### [EXERCISE]
Look through the listing below for the line with "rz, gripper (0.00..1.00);" and the line with "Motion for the". Copy both, along with every line between them, exactly and with no pictures.
START COLLECTED MATERIAL
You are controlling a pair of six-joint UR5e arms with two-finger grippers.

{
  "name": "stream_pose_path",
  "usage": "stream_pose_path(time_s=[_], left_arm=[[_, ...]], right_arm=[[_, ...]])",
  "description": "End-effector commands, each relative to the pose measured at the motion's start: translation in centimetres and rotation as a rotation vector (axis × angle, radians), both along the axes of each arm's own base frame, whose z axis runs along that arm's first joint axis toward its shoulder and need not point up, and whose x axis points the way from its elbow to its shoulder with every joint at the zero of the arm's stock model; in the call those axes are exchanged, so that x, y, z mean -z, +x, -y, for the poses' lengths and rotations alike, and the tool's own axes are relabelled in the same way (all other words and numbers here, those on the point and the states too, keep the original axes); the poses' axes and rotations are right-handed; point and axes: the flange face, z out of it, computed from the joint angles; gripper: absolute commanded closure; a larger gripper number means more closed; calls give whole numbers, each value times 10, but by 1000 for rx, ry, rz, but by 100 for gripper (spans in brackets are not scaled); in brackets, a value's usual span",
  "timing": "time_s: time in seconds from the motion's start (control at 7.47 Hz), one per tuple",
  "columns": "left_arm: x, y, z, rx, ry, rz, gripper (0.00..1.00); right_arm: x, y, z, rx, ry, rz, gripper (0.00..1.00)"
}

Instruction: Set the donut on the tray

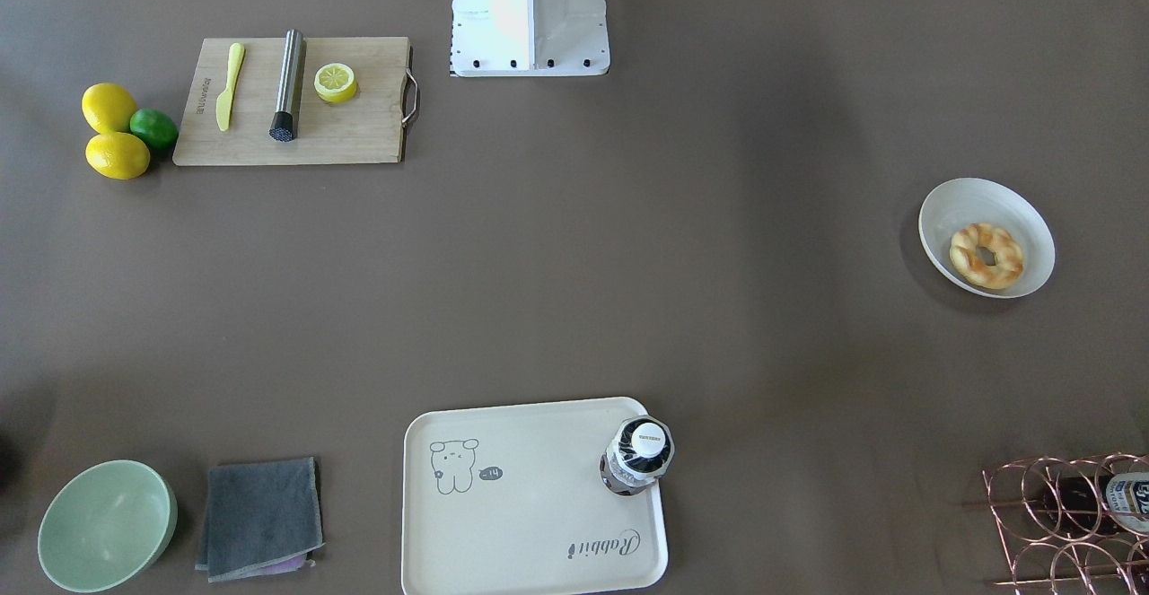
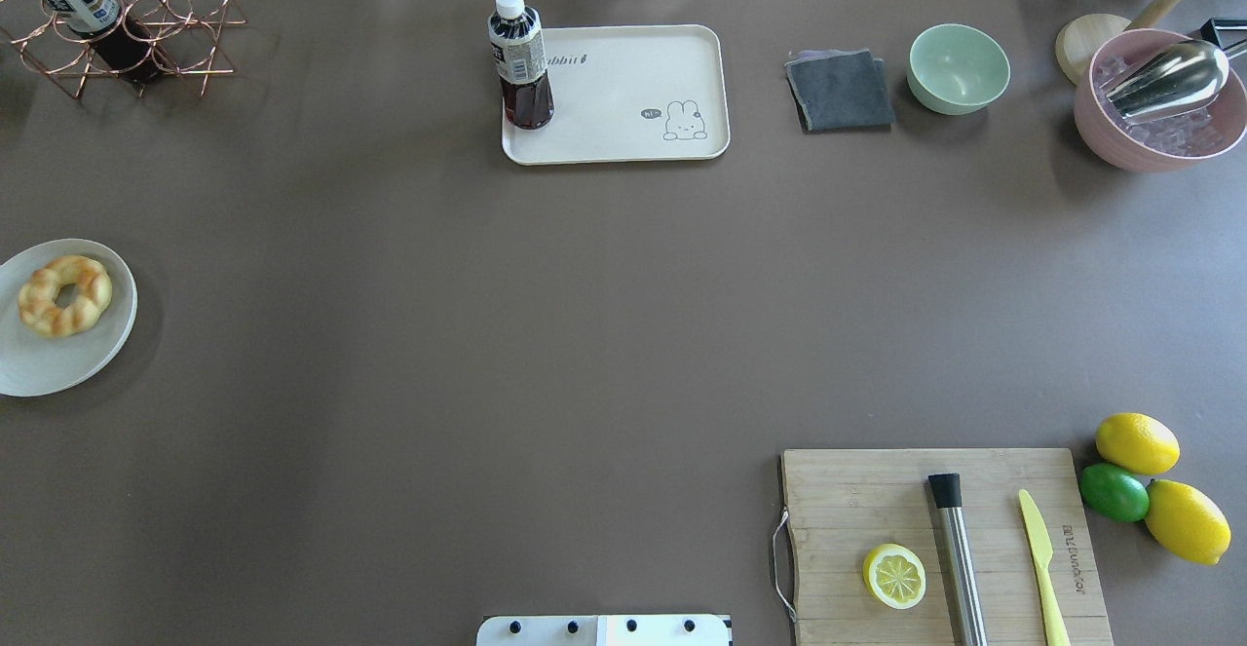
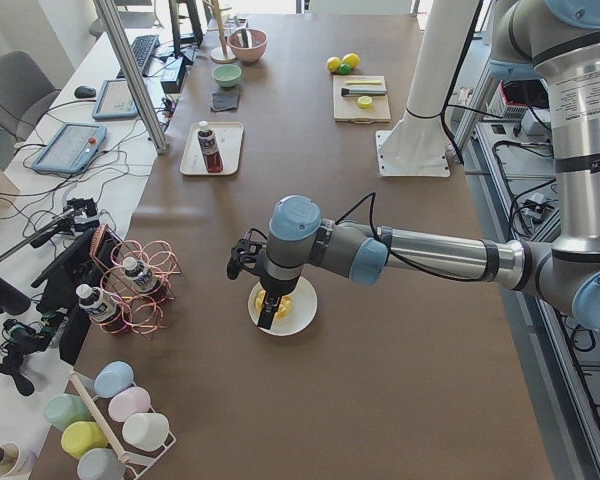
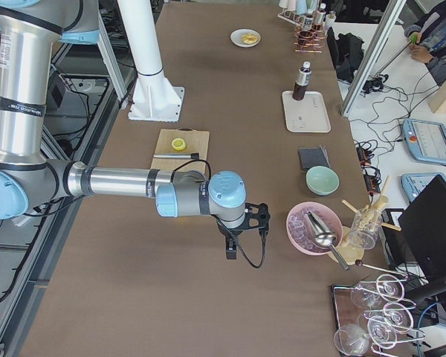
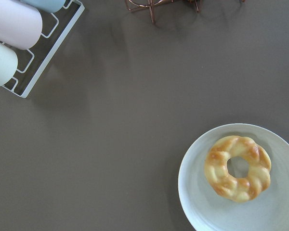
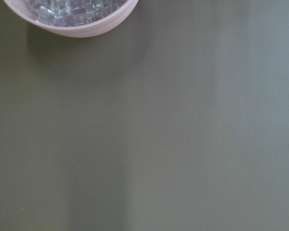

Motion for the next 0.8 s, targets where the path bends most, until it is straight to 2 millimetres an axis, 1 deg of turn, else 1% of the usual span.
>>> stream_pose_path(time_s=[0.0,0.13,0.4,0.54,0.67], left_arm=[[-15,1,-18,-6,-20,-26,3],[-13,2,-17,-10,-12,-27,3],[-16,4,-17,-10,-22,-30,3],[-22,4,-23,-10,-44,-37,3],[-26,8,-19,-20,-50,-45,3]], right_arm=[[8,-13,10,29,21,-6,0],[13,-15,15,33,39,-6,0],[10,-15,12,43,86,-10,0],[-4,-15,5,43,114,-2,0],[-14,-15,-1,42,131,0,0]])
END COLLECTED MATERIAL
### [YOUR SOLUTION]
  "columns": "left_arm: x, y, z, rx, ry, rz, gripper (0.00..1.00); right_arm: x, y, z, rx, ry, rz, gripper (0.00..1.00)"
}

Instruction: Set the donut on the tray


Motion for the next 0.8 s, targets where the path bends most, until it is straight to 2 millimetres an axis, 1 deg of turn, else 1% of the usual span.

What has been written here completes the answer.